My question is this: Is it worth restoring this thing back to it's original circuitry or has time left this design so far behind it's better to just scrap it for parts (transformers) and build something with a more modern topology. On the one hand I could end up with nice classic amp. On the other hand if it does not sound that great why bother. There seem to be allot of designs around using dynaco transformers with more up to date designs. Is there any sense of agreement on what to do with an old st-35

Thanks
 
greetings, I think either approach is valid but to cover yourself you could build a new chassis and try a different topology using the tfmrs (which were always considered very good) so you can always pop them back in the st35. I think you can do much better sound wise t han the original circuits using a seperate phase slpitter rather than that triode/ pentode 7199 tube which while it worked quite well was proobably a cost saving measure in the first place. There is plenty of info on the net and I remeber a site where a guy had a step by step process of doing what you are thinking except he got his tfmrs from a sca35 but same diff. Especially that it a is a beat up one in the first place I think, to coin a well used phrase" out of the ashes the pheonix rises"
cheers and good luck cheers fergs
 
My take - restore it... this is one of the the rarest Dynaco amps, and will be worth much more than the cost of restoration. Some think it's the best sounding one too.

If I recall correctly, this used 12DW7s/7247s, not 7199s, and they aren't THAT expensive, with new production available. I think there are new PCBs available in the original color...
 
You owe it to yourself to at least get it operating condition, listen to it, and decide for yourself what you will do. (and I'll bet you'll be quite surprised!) It's not a powerhouse, however, and requires speakers of , at least moderate efficiency. The 17.5 Watts/ch rating is a little bit of a stretch! The output transformers are considered among the best ever built and are in demand! The power transformer is stressed fairly hard and has been know to fail from time to time, although it's not a problem, as improved replacements are easily available. Give it a try!
 
st--35

Thanks to everyone who replied. I suppose I should have guessed before hand that I woulf get near an even split on the rebuild verse gut question. It looks like a new populated set of st-35 boards ould set me back about $100 and and the diytube boards would be about $ 130. But I loose another $35 replacing the 3 section electrolytic with a similar unit (I just guessng its bad but its hard not to believe it shouldn't be replaced anyway).

The new pc board then requires a new chasis for about $80 but the rebuilt original will still be sitting on a chasis which clearly didn't have enough ventilation. Overall it still seems about equal what the best thing to do is.................

Any thoughts on which 6BQ5's represent a decent deal? Seems silly to put premium tubes in a low end amplifier.

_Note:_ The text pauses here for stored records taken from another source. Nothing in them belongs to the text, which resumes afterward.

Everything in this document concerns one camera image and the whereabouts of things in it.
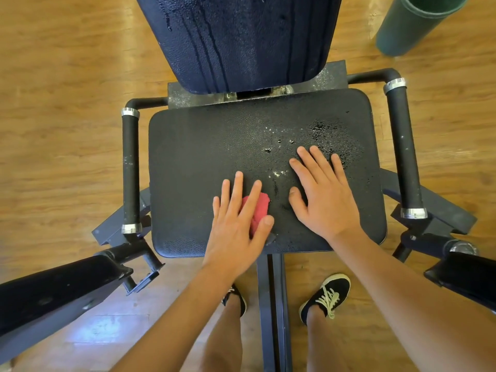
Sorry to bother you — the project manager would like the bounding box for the person's right leg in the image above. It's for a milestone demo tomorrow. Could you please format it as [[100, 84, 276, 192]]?
[[306, 309, 350, 372]]

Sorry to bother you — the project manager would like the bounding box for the person's right hand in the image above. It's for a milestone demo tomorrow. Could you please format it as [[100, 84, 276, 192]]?
[[288, 145, 363, 245]]

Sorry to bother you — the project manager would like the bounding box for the person's right black shoe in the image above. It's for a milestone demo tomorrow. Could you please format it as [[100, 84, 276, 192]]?
[[298, 272, 352, 326]]

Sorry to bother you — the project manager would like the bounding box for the pink cleaning cloth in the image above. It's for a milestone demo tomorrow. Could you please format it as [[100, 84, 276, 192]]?
[[239, 191, 272, 237]]

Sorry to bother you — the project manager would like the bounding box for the person's left leg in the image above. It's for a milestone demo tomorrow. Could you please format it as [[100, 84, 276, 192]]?
[[200, 294, 245, 372]]

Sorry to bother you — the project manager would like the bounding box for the person's leg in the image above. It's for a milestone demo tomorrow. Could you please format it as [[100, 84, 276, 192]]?
[[306, 309, 350, 372], [200, 294, 245, 372]]

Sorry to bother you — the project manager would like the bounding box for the person's left black shoe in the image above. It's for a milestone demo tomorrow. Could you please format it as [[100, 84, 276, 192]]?
[[222, 284, 248, 318]]

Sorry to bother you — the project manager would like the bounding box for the person's black shoe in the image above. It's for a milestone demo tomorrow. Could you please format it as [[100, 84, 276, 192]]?
[[222, 284, 248, 318], [298, 272, 352, 326]]

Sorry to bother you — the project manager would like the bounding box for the person's right forearm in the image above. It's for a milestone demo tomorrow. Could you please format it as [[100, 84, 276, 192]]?
[[329, 228, 496, 372]]

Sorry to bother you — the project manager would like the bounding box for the dark green plastic bucket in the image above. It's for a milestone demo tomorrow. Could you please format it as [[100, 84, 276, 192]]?
[[376, 0, 471, 58]]

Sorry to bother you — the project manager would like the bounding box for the person's left forearm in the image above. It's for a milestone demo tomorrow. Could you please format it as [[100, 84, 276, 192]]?
[[108, 263, 241, 372]]

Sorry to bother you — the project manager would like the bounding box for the person's left hand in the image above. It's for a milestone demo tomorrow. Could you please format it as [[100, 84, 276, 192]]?
[[203, 170, 275, 284]]

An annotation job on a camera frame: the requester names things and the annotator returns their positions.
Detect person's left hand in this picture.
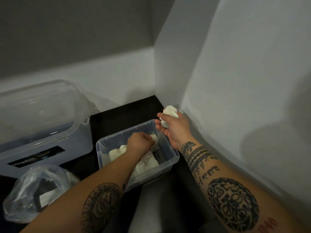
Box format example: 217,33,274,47
126,132,156,159

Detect person's right hand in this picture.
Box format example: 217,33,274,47
155,111,195,151

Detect rows of white tea bags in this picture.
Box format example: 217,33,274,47
108,134,160,179

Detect small clear plastic bin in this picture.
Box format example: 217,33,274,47
96,119,180,192

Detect clear plastic bag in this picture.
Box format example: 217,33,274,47
3,164,81,224

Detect person's right forearm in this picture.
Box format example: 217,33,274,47
179,138,306,233

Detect person's left forearm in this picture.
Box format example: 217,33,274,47
20,150,141,233

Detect large clear storage box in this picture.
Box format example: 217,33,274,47
0,117,94,179

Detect clear storage box lid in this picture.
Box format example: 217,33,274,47
0,80,92,153

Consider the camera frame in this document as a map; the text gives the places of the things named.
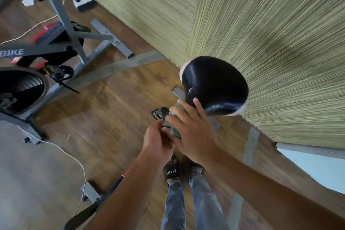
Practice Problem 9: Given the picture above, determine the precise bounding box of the person's left hand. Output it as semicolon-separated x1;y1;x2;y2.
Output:
141;122;176;166

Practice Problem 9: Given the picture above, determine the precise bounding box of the person's right hand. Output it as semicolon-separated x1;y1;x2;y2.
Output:
162;98;219;166

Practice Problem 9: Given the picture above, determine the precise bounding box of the green checkered cleaning cloth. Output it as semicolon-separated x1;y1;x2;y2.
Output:
163;103;187;138

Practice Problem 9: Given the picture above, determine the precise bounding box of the red and grey spin bike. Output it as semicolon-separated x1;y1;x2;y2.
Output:
64;56;250;230
0;0;165;144

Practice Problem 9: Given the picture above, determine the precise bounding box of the person's left forearm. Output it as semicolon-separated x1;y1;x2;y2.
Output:
86;154;173;230

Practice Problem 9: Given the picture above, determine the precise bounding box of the person's right forearm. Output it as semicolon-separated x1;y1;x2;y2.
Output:
207;149;345;230

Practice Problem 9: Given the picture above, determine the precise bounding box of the black sandal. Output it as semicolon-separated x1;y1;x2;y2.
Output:
189;162;204;175
163;157;181;185

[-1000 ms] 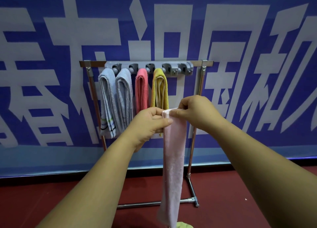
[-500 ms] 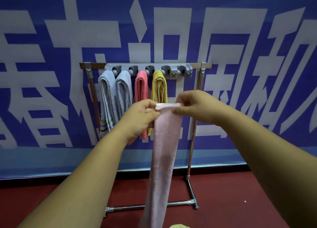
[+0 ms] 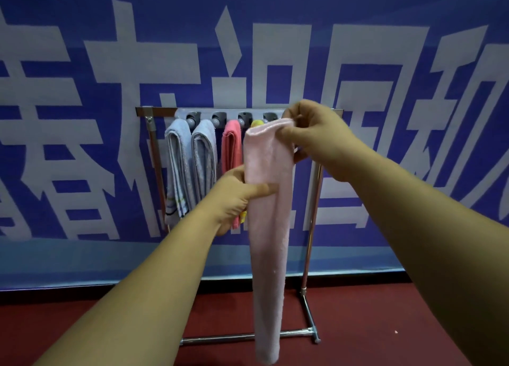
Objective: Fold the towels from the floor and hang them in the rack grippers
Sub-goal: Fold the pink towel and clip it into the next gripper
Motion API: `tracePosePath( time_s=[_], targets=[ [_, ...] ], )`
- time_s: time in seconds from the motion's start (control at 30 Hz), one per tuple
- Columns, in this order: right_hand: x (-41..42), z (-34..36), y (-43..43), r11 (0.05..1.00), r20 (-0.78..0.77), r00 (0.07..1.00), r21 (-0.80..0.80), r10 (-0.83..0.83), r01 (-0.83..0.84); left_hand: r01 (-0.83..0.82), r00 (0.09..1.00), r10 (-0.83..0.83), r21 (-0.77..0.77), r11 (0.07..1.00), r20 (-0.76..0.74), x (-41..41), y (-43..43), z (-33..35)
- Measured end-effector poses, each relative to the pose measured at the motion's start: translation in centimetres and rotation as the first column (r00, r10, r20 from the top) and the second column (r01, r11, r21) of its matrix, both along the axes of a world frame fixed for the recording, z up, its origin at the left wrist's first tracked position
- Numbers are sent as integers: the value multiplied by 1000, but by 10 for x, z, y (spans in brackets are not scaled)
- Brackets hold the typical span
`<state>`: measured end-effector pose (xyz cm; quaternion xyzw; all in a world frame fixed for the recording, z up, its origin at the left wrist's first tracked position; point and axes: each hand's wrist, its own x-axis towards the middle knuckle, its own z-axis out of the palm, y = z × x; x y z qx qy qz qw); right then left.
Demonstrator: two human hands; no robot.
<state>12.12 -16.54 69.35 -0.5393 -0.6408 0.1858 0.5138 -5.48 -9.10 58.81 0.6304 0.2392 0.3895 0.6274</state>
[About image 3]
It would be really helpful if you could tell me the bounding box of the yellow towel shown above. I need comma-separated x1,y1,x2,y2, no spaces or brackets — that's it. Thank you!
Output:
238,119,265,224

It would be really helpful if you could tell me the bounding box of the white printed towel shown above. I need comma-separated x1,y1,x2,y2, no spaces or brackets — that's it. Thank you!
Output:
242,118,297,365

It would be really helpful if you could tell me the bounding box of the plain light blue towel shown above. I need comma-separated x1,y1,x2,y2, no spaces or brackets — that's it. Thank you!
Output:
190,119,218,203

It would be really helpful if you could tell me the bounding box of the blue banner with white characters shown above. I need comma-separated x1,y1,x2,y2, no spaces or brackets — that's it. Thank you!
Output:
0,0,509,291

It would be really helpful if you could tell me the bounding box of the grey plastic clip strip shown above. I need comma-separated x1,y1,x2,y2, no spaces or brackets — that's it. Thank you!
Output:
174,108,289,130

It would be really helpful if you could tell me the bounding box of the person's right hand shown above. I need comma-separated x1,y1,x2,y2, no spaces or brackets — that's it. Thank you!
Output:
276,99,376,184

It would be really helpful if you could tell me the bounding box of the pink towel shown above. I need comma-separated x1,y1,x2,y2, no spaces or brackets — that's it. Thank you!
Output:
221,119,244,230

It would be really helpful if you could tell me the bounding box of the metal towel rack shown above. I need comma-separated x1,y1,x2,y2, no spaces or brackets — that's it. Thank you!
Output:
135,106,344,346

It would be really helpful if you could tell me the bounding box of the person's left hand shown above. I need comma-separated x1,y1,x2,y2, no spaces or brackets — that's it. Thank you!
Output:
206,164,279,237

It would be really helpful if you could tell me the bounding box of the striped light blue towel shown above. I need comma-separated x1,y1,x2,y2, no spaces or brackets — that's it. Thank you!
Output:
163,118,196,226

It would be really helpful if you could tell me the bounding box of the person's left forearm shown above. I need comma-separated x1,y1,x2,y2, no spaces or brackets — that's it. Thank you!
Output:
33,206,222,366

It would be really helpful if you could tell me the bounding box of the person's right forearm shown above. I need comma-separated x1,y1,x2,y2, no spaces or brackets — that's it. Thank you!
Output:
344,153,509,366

PS fist job for this thing if I ever get it working will be to take over driving my old Stax ESL headphones
 
frugal-phile™
Joined 2001
Paid Member
Re: st--35

By all means gut it. Personally i wouldn't bother with the chassis either. Leading contenders are El Cheapo, Red Light District & Baby Huey (or mix & match)


sds2000 said:
Any thoughts on which 6BQ5's represent a decent deal? Seems silly to put premium tubes in a low end amplifier.

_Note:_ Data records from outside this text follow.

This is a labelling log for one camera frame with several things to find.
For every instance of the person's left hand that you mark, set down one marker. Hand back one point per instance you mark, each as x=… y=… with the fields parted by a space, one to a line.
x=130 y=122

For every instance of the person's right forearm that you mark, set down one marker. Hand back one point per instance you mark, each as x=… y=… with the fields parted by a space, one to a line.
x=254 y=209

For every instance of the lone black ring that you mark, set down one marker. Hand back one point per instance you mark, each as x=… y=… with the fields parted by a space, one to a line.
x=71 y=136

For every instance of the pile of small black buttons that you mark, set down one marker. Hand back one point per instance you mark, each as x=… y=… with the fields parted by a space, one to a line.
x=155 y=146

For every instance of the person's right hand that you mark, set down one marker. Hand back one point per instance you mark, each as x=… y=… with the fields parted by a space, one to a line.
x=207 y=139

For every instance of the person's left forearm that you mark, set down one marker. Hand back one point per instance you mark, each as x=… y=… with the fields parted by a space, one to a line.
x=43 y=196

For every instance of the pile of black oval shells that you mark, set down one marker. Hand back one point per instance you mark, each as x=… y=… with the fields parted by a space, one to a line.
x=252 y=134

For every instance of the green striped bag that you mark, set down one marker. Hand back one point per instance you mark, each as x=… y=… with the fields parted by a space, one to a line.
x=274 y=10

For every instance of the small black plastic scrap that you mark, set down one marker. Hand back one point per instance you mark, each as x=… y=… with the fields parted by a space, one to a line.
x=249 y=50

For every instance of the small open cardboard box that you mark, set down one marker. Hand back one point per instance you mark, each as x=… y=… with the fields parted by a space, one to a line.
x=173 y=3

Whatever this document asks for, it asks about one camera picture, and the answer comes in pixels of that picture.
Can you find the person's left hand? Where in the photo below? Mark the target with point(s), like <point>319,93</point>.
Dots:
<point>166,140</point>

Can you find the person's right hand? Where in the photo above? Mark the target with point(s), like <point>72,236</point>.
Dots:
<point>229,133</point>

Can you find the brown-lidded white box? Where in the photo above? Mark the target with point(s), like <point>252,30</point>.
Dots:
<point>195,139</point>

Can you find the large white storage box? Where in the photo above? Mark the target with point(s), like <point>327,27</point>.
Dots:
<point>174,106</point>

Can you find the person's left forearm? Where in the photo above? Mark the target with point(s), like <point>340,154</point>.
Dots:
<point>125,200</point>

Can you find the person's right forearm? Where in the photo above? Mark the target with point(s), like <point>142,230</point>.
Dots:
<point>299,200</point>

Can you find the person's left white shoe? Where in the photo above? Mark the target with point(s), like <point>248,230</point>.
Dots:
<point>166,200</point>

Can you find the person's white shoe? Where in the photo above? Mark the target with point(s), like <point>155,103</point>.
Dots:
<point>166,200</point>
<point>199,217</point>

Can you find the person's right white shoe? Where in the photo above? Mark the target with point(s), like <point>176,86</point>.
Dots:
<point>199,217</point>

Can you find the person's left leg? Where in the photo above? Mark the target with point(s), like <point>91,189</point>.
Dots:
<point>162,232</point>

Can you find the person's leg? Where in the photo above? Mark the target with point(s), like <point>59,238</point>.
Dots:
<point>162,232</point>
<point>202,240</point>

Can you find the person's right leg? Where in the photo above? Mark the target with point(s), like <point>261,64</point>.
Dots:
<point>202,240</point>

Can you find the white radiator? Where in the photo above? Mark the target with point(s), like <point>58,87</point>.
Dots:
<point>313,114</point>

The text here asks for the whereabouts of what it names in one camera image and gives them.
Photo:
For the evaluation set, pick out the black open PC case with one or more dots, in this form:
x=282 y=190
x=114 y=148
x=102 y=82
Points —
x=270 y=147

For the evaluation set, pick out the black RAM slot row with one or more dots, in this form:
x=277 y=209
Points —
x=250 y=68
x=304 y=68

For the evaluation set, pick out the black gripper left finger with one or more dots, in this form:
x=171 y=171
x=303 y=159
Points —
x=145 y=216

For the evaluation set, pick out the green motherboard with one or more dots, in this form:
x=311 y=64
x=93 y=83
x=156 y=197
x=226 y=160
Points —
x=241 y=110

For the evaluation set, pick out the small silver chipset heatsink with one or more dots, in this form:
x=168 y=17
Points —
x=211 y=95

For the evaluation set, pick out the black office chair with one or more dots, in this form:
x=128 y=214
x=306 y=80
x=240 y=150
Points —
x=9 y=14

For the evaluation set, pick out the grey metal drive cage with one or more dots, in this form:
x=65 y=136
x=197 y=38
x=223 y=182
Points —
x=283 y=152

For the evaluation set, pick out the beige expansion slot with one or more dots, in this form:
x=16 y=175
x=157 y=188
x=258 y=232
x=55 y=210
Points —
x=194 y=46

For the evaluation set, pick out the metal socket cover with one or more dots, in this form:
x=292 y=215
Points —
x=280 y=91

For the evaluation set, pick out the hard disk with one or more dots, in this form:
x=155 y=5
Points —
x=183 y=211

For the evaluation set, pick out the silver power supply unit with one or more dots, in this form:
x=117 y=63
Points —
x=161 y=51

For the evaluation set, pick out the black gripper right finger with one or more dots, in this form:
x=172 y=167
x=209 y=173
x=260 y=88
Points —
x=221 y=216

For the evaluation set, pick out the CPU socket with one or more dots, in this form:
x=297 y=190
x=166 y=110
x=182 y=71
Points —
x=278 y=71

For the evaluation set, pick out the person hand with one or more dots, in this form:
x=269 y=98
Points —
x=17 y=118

For new, JJs get pretty good mention (i've not tried them). You can also get good prices from some of the Eastern European vendors on the Russian equivalent of EL84Ms (6p15p?).

And then you might just be able to tap someone for junkers during the test phases,

dave
 
Thnx again to all who replied. Looks like a quad of JJ EL-84's and some deep thought are in order. Since I work in an optoelectronics releated field I will have to walk the "Red Light District" thread back to see what a dozen or so LEDs are doing in a amplifier full of fire bottles.
 
a few random thoughts on the ST35 (in no particular order)

"Low power"?
While moderate to low sensitivity designs continue to predominate mainstream commercial loudspeakers, there are more than enough very simple DIY designs for which 17.5 watts or thereabouts is more than enough for most domestic listening situations. Consult the Fullrange loudspeaker section of these forums for any number of designs.

"Low end amp"?

Dynaco products were about putting the most musical performance in the hands of as many DIYers for as low a price as possible. Of course once the beancounters got involved, this meant cutting dollars and cents where ever possible on parts, resulting in some compromises in performance or lifespan. No doubt Dave Hafler and his associates couldn't predict the collectability these products would enjoy 40+ years later.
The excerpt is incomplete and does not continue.